The Brahms Concerto in B-flat, in four movements rather than the usual three, opens with a marvelous, mood-setting horn call that seems to gather all the other instruments, with the piano responding to its graceful melody with its own, equally graceful arpeggios before embarking on a thorny cadenza that announces the virtuoso nature of the movement in no uncertain terms.
But it is a virtuosity neither omnipresent nor strained. Whenever one thinks the drama is on the verge of getting out of hand, the composer reintroduces a placating element, the opening horn theme, played either by that instrument or by different sections of the orchestra.
Although Brahms labeled the second movement a scherzo, it is in fact the most dramatic and tempestuous of the four movements, at the outset a crashing, battering workout for the piano, followed and contrasted by a yearning, mellow theme for the violins and a noble trio section, prior to the repetition of the opening histrionics.
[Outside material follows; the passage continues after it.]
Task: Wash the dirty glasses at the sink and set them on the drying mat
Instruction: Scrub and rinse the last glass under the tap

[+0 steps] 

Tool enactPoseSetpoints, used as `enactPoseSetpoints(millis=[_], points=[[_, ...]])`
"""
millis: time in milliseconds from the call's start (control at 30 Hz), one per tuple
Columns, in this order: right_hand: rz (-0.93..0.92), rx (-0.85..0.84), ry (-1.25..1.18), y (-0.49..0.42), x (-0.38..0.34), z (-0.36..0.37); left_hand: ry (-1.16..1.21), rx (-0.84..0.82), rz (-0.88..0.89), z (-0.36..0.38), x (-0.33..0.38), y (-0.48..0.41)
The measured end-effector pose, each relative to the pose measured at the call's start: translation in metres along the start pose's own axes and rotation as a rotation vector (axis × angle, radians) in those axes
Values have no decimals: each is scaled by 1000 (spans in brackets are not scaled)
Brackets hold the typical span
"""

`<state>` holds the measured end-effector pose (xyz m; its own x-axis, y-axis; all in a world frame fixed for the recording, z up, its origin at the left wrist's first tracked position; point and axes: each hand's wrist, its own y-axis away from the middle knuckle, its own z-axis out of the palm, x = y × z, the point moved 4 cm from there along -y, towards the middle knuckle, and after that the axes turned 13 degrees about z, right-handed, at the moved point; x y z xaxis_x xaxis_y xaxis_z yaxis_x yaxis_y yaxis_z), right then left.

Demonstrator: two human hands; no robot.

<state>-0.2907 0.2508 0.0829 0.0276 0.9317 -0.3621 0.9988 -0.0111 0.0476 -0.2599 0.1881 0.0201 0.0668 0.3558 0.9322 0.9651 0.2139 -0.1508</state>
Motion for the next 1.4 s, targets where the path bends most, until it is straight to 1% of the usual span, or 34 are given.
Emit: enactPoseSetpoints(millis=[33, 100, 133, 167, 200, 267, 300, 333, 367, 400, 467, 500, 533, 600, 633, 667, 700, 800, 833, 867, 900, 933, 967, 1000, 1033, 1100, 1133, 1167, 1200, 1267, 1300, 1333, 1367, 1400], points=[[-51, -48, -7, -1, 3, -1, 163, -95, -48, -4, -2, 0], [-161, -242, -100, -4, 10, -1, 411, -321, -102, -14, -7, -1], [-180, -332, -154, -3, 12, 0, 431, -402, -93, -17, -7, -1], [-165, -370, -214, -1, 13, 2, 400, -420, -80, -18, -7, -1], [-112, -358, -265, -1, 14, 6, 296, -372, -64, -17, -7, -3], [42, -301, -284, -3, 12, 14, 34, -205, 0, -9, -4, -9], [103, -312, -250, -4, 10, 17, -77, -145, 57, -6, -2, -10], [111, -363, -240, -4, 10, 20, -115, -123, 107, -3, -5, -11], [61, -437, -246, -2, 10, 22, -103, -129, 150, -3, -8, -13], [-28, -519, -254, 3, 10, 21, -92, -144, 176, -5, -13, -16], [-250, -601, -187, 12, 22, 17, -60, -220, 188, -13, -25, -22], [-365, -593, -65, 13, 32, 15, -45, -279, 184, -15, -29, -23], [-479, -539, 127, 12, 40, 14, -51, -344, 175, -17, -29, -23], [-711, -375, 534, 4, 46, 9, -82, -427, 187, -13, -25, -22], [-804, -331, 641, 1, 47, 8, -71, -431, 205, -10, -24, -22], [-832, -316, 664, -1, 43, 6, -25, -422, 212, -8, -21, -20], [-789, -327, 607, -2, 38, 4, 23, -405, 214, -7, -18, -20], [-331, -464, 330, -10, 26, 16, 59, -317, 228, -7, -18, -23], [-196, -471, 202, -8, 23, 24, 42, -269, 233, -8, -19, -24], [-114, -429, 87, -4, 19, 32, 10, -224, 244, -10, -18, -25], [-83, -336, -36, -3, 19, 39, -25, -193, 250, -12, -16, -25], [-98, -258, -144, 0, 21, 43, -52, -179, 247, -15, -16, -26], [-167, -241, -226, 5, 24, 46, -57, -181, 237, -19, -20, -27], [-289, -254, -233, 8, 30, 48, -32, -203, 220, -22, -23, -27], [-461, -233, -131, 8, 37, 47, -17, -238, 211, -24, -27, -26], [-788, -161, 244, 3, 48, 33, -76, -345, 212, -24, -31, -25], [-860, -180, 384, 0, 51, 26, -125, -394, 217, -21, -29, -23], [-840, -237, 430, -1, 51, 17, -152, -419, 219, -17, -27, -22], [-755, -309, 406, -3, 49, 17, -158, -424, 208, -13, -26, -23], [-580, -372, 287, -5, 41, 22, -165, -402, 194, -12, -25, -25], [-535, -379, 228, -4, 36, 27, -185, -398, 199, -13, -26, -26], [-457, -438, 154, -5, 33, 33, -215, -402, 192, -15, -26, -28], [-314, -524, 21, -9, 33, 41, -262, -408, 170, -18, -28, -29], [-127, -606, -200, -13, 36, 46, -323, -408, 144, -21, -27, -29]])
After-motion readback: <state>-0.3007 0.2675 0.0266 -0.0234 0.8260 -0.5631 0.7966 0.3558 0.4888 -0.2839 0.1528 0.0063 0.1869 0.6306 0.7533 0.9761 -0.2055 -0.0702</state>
The exquisitely songful, nocturnal slow movement is based entirely on the solo cello’s eight-measure phrase, which is subsequently passed to the violins and then expanded by the piano – a melody to which Brahms would later return for one of his most haunting songs, “Immer leiser wird mein Schlummer” (Ever gentler grows my slumber).
The impression of the rondo finale is one of gracious relaxation; but it is hardly of a single piece or mood, building to a pair of aggressive climaxes of the solo, before returning to the opening and the Rondo ends.